KCB profit up 10% to Sh18.2Bn as subsidiaries gain ground
KCB Group CEO Paul Russo
KCB Group PLC has reported a 10 percent rise in net earnings to KSh18.2 billion for the first quarter ending March 31, 2026, driven by a nine percent increase in net interest income and an 8.3 percent jump in non-interest income, even as regional rate cuts squeezed asset yields.
Group’s pre-tax profit for the period stood at KSh24.4 billion, representing a 15.3 percent uptick from the KSh21.2 billion reported a year earlier, underpinned by sustained momentum across its regional banking subsidiaries and non-banking businesses. Total operating income rose 8.5 percent to KSh53.6 billion during the quarter.
Net interest income climbed to KSh36.6 billion, while non-interest income, which was bolstered by a surge in digital loan disbursements and higher foreign exchange income, reached KSh17 billion.
The group said the growth in non-funded income helped offset the impact of “sustained rate cuts by regulators in the region,” which pushed down asset yields across all its markets.
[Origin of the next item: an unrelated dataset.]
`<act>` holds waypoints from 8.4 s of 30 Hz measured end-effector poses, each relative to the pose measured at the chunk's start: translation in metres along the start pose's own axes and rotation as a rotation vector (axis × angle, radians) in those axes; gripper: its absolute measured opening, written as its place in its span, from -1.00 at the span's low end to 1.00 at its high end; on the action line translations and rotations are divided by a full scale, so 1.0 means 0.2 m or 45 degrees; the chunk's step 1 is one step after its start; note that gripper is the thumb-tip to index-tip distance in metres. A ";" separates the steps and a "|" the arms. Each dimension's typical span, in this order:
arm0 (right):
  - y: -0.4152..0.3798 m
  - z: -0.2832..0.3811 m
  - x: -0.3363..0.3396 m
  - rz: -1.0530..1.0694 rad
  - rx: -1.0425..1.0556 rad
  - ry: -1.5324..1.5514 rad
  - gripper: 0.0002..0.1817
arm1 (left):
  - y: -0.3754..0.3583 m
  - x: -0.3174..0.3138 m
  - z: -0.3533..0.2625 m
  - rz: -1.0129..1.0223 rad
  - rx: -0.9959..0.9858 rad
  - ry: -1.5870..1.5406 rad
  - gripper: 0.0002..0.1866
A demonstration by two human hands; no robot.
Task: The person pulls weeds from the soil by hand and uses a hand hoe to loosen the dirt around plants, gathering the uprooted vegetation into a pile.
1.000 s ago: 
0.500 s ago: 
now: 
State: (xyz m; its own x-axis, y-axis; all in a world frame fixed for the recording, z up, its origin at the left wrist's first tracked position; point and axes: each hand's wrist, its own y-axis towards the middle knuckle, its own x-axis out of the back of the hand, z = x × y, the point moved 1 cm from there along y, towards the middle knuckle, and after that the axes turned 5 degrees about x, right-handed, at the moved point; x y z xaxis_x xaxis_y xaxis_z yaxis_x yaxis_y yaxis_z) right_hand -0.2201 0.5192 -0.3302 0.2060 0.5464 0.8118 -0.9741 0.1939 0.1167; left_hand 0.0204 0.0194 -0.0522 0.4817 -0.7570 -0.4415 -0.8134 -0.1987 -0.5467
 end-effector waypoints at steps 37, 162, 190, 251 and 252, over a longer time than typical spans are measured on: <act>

Balance sheet expands to KSh2.3tn on deposit growth
The group’s balance sheet expanded by 10.8 percent to KSh2.3 trillion, driven by increased customer activity across key business segments.
Customer deposits grew 16 percent to KSh1.7 trillion, supported by sustained onboarding of new-to-bank customers in both corporate and retail businesses.
Gross loans stood at KSh1.32 trillion, up 9.1 percent from KSh1.21 trillion in the same period last year. The group noted that its loan book expansion contributed to interest income growth, even as net interest margin compressed due to the lower-yield environment.
Notably, subsidiaries outside KCB Bank Kenya contributed 29.5 percent of group pre-tax profit and 31.5 percent of the balance sheet, underscoring the success of the group’s regional diversification strategy.
The three non-banking subsidiaries, including KCB Bancassurance Intermediary, KCB Investment Bank, and KCB Asset Management, collectively added KSh547 million in pre-tax profit.
Operating expenses rise
Total operating costs grew by 7.3 percent to KSh24.3 billion with the lender noting that this was due to higher workforce expenses, scaled technology investments and business expansion costs. The increase in costs slightly outpaced operating income growth, putting some pressure on efficiency ratios.
However, the group demonstrated marked improvement in asset quality. The non-performing loan ratio fell to 16.6 percent from 19.3 percent during the comparable quarter in 2025, benefiting from aggressive recovery efforts and the expansion of the gross loan book. The absolute stock of NPLs declined to KSh217.8 billion from KSh233.3 billion.
The group's provisions against potential loan losses were KSh4.9 billion in the quarter, which it said increased both prudential and IFRS coverage ratios.
Geopolitical risks
KCB Group sustained strong capital adequacy ratios, with core capital at 18.2 percent of total risk-weighted assets against a statutory minimum of 10.5 percent and total capital at 21.6 percent against a regulatory minimum of 14.5 percent.
Return on equity improved to 21.5 percent, while earnings per share rose to KSh22.18 from KSh20.03 in the prior year. Total equity attributable to group shareholders grew 18.5 percent to KSh352.2 billion.
The group also disclosed that excluding the impact of NBK, which it divested from in May 2025, year-on-year growth in pre-tax profit and operating income stood at 17 percent and 16 percent respectively.
CEO flags Middle East conflict as key downside risk
Group CEO Paul Russo struck a cautiously optimistic tone. “Despite the challenging operating environment, we delivered solid growth driven by disciplined execution, continued investment in digital innovation, and our unwavering commitment to providing financing which catalyzes economic transformation across the region,” he said.
However, Russo warned of external headwinds. “While economic activity in East Africa remained resilient, we continued to see the impact of the Middle East conflict on economies, with a likely ripple effect of depressed credit demand, increased credit risk and lower remittance receipts, and on deposits.”
Group Chairman Dr. Joseph Kinyua highlighted that the Middle East conflict “presents a significant counterforce to global growth through its impact on commodity markets, inflation expectations and financial conditions.” He added that the group remains confident in its ability to navigate evolving market dynamics.
Green finance and retail push
During the quarter, KCB Bank Kenya secured KSh12.5 billion in financing from the Green Climate Fund and co-financing from the bank to accelerate green projects for micro, small and medium-sized enterprises and farmers.
The lender also introduced a flat fee of KSh20 on Pesalink transfers, with free transfers for amounts below KSh1,000, aimed at making real-time payments more affordable for individuals and MSMEs.